At least, that’s the official story. Some players still believe that an extremely powerful Chronomancer accidentally cast Continuum Split on the entire continent of Europe. That’s unconfirmed at this time, but the Chronomancer spec did receive a nerf shortly thereafter. Take that as you will.
From here, it was a matter of piecing together what needed to happen to reconcile the two servers, which I can tell you from personal experience is an extremely delicate and frustrating process. Neckorcuk talks about a variety of new strategies that his group implemented to keep this kind of thing from happening again, including additional monitoring, redoubled testing efforts, and a standardized software package to deploy across all of their servers. All great things that, in my experience, often only get implemented after a situation like this one.
There’s a little more to it than that, but that’s the short version. All in all, it was caused by a series of technologies that normally keep the game running smoothly, combined with a bad driver, and some absolutely understandable human error. I cringed when I started to see where it was all headed because it’s one of those things that would have seemed perfectly logical at the time, but when you know what the end result is, you can see it coming a mile away.
The article was also a really interesting peek into all the work it takes to run an MMORPG. Neckorcuk even admits something that every IT person can relate to but isn’t always willing to say out loud: “I don’t fully comprehend how the [cloud storage] system works.” It made me chuckle, but it just goes to show what an incredible feat of IT engineering our favorite games really are.

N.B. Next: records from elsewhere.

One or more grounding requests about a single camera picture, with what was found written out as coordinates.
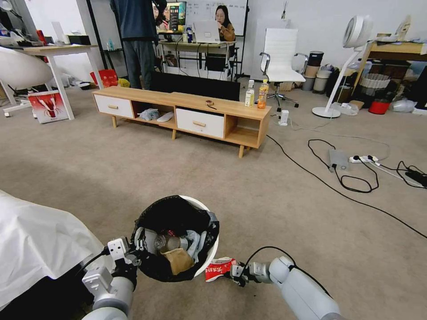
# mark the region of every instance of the beige carpet
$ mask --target beige carpet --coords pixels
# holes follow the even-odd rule
[[[221,222],[216,257],[246,260],[258,247],[279,246],[315,276],[349,319],[425,319],[427,240],[376,210],[353,203],[290,162],[268,138],[238,159],[238,147],[214,140],[118,121],[97,113],[90,92],[68,90],[74,121],[38,124],[30,110],[0,116],[0,189],[25,200],[71,212],[104,243],[130,236],[133,222],[152,202],[173,194],[205,203]],[[328,120],[311,114],[325,96],[299,90],[289,107],[300,125]],[[322,128],[366,136],[391,145],[383,163],[399,160],[427,170],[427,117],[362,110]],[[271,121],[268,132],[296,161],[355,199],[379,206],[427,233],[426,191],[379,172],[372,194],[346,192],[309,151],[307,140],[326,139],[348,155],[382,157],[387,148],[367,140],[306,130]],[[326,157],[327,147],[316,144]],[[361,165],[351,174],[374,182]],[[280,255],[266,250],[256,260]],[[164,284],[138,276],[134,319],[293,319],[272,285],[239,288],[204,276]]]

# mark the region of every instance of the blue jacket
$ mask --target blue jacket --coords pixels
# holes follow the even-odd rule
[[[166,0],[155,0],[160,10],[166,8]],[[123,40],[154,40],[157,42],[151,0],[110,0],[110,6],[120,24]]]

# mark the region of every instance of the white sheet
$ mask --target white sheet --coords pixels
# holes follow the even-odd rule
[[[0,190],[0,310],[43,277],[57,279],[102,248],[71,213]]]

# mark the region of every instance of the white office chair
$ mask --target white office chair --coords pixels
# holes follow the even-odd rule
[[[276,90],[273,94],[267,95],[268,98],[276,98],[280,106],[279,98],[288,100],[298,108],[298,102],[279,93],[282,82],[305,82],[306,79],[298,72],[292,70],[292,58],[296,55],[305,56],[306,62],[308,56],[302,53],[295,54],[297,45],[297,29],[271,29],[266,31],[266,42],[264,52],[259,55],[261,58],[261,71],[267,76],[268,81],[274,82]]]
[[[10,101],[15,99],[8,85],[13,89],[27,89],[46,84],[53,78],[52,71],[45,62],[16,50],[0,47],[0,61],[0,82]],[[52,89],[49,85],[46,86],[48,90]],[[28,100],[21,100],[20,105],[5,108],[3,111],[4,115],[9,117],[10,112],[29,107],[31,104]]]

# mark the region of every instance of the juice bottle
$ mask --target juice bottle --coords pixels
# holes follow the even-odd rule
[[[261,87],[259,87],[259,95],[258,95],[258,108],[259,109],[265,109],[266,108],[266,101],[267,101],[267,93],[268,93],[268,83],[267,79],[264,79]]]

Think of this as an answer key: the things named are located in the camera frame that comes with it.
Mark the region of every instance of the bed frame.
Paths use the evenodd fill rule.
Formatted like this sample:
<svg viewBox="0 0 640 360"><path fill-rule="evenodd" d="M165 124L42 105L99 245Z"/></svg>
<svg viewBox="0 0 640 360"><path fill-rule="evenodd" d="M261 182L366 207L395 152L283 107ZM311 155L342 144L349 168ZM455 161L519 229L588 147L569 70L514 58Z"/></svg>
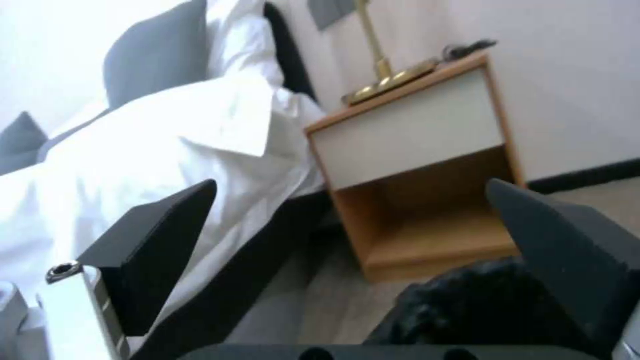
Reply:
<svg viewBox="0 0 640 360"><path fill-rule="evenodd" d="M267 3L264 15L273 29L276 55L285 76L284 86L315 99L298 48L281 13ZM202 292L155 329L133 359L176 359L197 348L222 343L280 267L305 246L330 208L326 192L282 204L271 221Z"/></svg>

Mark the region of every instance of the brass lamp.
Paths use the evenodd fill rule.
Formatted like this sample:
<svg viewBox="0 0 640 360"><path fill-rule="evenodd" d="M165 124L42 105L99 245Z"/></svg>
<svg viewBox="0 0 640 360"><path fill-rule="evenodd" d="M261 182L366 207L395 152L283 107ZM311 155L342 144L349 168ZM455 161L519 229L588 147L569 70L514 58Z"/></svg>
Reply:
<svg viewBox="0 0 640 360"><path fill-rule="evenodd" d="M376 33L373 30L373 24L371 24L371 18L367 12L368 0L354 0L356 4L356 10L362 22L365 35L371 52L373 54L374 62L376 64L376 75L378 75L378 81L360 90L352 92L342 97L342 102L348 106L355 105L359 102L371 99L383 92L397 88L403 84L420 78L430 72L433 72L438 65L438 60L435 58L423 61L418 65L406 69L401 72L394 73L389 60L382 52L380 42L376 37Z"/></svg>

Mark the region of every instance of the dark gray headboard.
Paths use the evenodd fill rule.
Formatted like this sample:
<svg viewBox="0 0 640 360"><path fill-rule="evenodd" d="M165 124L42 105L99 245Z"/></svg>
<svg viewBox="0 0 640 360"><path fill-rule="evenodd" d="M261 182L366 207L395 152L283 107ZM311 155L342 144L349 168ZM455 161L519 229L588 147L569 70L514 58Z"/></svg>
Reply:
<svg viewBox="0 0 640 360"><path fill-rule="evenodd" d="M271 23L273 37L276 42L276 57L284 73L284 87L293 92L302 92L316 99L316 93L311 86L305 64L302 62L296 43L289 32L282 14L271 3L266 3L264 16Z"/></svg>

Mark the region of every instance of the lamp base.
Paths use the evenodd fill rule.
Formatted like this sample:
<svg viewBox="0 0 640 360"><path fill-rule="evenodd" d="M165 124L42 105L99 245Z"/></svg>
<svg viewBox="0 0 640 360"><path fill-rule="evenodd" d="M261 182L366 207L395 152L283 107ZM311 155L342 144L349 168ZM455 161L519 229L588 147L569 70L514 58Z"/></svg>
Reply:
<svg viewBox="0 0 640 360"><path fill-rule="evenodd" d="M398 72L397 74L384 78L375 84L371 84L365 88L343 96L342 102L346 106L352 106L365 100L369 100L382 93L388 92L391 89L395 89L433 72L436 69L436 66L438 66L438 63L439 61L436 58L425 60L416 66Z"/></svg>

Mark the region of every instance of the white drawer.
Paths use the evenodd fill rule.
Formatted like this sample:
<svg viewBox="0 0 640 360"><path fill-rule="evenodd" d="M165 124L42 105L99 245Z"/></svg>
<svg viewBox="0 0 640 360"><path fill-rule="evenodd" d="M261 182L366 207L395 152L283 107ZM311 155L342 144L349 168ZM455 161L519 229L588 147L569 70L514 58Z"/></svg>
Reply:
<svg viewBox="0 0 640 360"><path fill-rule="evenodd" d="M312 135L334 190L504 143L482 70Z"/></svg>

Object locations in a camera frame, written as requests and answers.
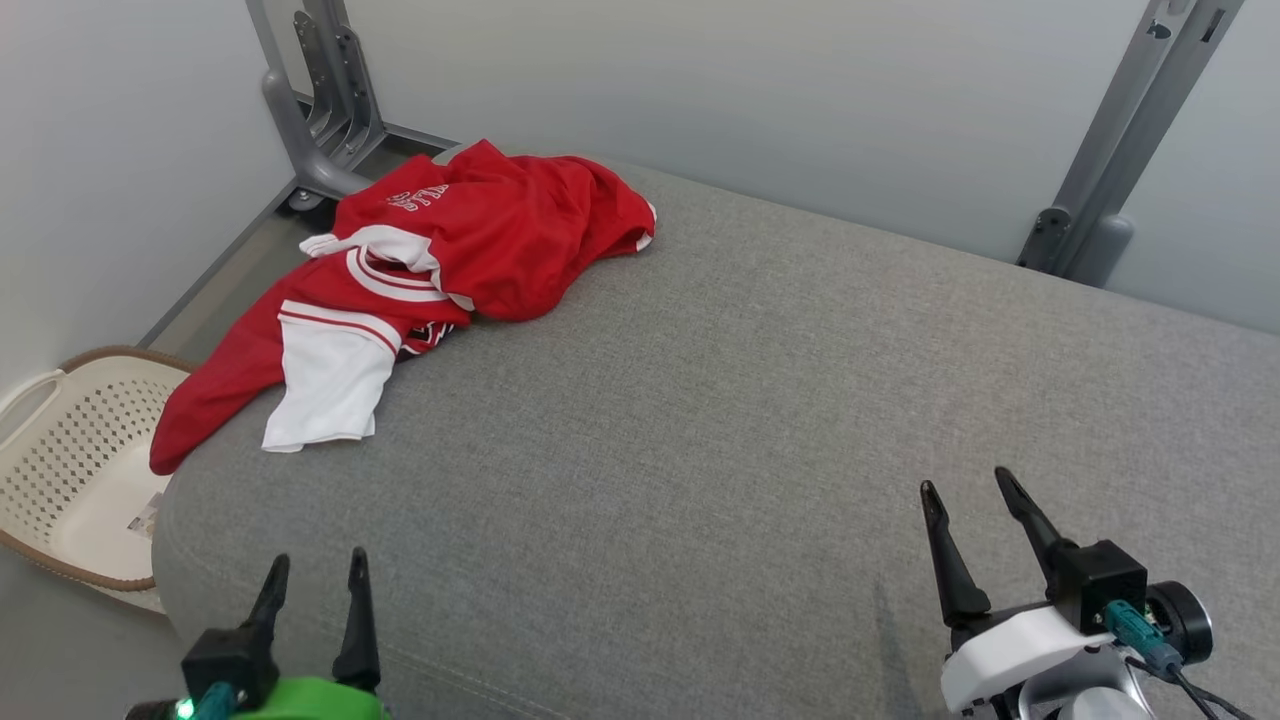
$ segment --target red clothing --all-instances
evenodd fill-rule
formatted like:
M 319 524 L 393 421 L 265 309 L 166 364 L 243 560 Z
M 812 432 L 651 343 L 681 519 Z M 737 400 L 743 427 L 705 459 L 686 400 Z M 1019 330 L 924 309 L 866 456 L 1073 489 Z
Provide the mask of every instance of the red clothing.
M 275 283 L 170 396 L 151 469 L 170 474 L 262 389 L 284 380 L 264 447 L 372 434 L 397 352 L 421 354 L 470 311 L 509 322 L 554 307 L 589 264 L 636 252 L 654 213 L 580 158 L 507 158 L 489 142 L 447 167 L 412 158 L 338 204 L 314 259 Z

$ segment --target basket handle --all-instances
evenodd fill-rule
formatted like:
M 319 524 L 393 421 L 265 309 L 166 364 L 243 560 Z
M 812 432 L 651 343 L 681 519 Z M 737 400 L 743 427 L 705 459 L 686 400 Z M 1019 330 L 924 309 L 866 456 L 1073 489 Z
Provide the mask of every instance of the basket handle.
M 40 407 L 37 407 L 35 413 L 32 413 L 26 420 L 23 420 L 22 425 L 18 425 L 18 429 L 15 429 L 13 433 L 9 434 L 9 437 L 4 438 L 4 441 L 0 442 L 0 452 L 4 452 L 13 441 L 18 439 L 18 437 L 20 437 L 22 433 L 26 432 L 27 428 L 36 421 L 36 418 L 40 418 L 40 415 L 44 414 L 44 411 L 47 410 L 50 405 L 52 405 L 54 400 L 56 400 L 58 395 L 63 391 L 63 380 L 65 379 L 67 379 L 67 373 L 61 370 L 50 370 L 42 375 L 36 375 L 35 378 L 31 378 L 29 380 L 22 383 L 20 386 L 17 387 L 17 389 L 10 392 L 8 397 L 0 400 L 0 424 L 4 424 L 4 421 L 9 418 L 9 414 L 13 413 L 13 409 L 20 405 L 23 400 L 27 400 L 32 393 L 35 393 L 36 391 L 50 383 L 52 383 L 54 386 L 54 392 L 49 393 L 49 397 L 46 397 L 45 401 L 40 404 Z

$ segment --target white wall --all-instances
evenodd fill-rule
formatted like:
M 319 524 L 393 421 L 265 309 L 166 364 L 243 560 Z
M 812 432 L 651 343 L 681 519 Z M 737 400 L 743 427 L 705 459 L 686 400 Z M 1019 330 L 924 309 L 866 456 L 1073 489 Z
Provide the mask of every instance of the white wall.
M 1014 260 L 1143 0 L 348 0 L 388 122 Z
M 1231 23 L 1125 204 L 1108 290 L 1280 333 L 1277 27 L 1274 0 Z
M 243 3 L 9 3 L 0 393 L 134 343 L 291 181 Z

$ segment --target gray sofa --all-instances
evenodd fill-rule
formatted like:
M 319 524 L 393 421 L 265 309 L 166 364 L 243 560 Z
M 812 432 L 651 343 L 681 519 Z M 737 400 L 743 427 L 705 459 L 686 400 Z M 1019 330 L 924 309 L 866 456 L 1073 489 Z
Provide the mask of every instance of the gray sofa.
M 365 442 L 260 451 L 274 391 L 187 460 L 154 548 L 184 639 L 288 552 L 275 655 L 328 676 L 361 544 L 399 717 L 941 717 L 918 487 L 997 607 L 1033 601 L 1002 464 L 1196 591 L 1193 682 L 1275 712 L 1280 338 L 611 165 L 644 254 L 399 365 Z

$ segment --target green led light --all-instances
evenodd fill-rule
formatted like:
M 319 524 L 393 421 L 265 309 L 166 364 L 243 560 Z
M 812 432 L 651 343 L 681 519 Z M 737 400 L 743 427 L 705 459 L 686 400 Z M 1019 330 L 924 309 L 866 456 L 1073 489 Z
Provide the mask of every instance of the green led light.
M 196 701 L 188 697 L 187 700 L 178 703 L 178 707 L 174 708 L 174 712 L 178 715 L 178 720 L 191 720 L 192 717 L 196 716 Z

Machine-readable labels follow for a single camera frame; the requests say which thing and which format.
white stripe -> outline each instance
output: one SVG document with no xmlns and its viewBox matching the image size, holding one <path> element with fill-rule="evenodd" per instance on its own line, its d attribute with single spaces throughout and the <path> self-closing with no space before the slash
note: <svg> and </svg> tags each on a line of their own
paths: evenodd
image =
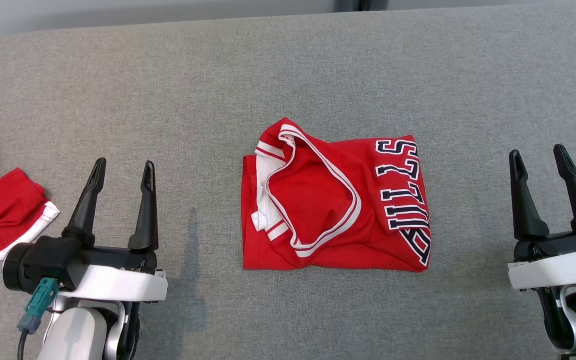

Say what you will about Guild Wars 2 as a game, or ArenaNet as a company, but most MMOs go down for an hour or two weekly as a matter of course, and many go down for a full day or more during a big content update, but no one bats an eye. Some games I could name have suffered from months-long service health problems with little more communication than, “Our bad, we’re working on it.” Guild Wars 2 went down last year for the first time in four years, in only one region, for less than 24 hours, and we got a 3,000-word essay on what went wrong. And it hasn’t gone down again since. That’s a level of uptime reliability that I only wish I could get from most online services I use, even ones I rely on in my professional life, and a level of transparency that’s practically unheard of.
I would like to thank ArenaNet’s Robert Neckorcuk for taking the time to pen this extensive after action report for the players, and thank all of the behind-the-scenes technical staffers at ArenaNet for keeping the game running as smoothly as they have for all these years. They have the kind of job that nobody thinks about until something breaks, and I would say that they do it quite well.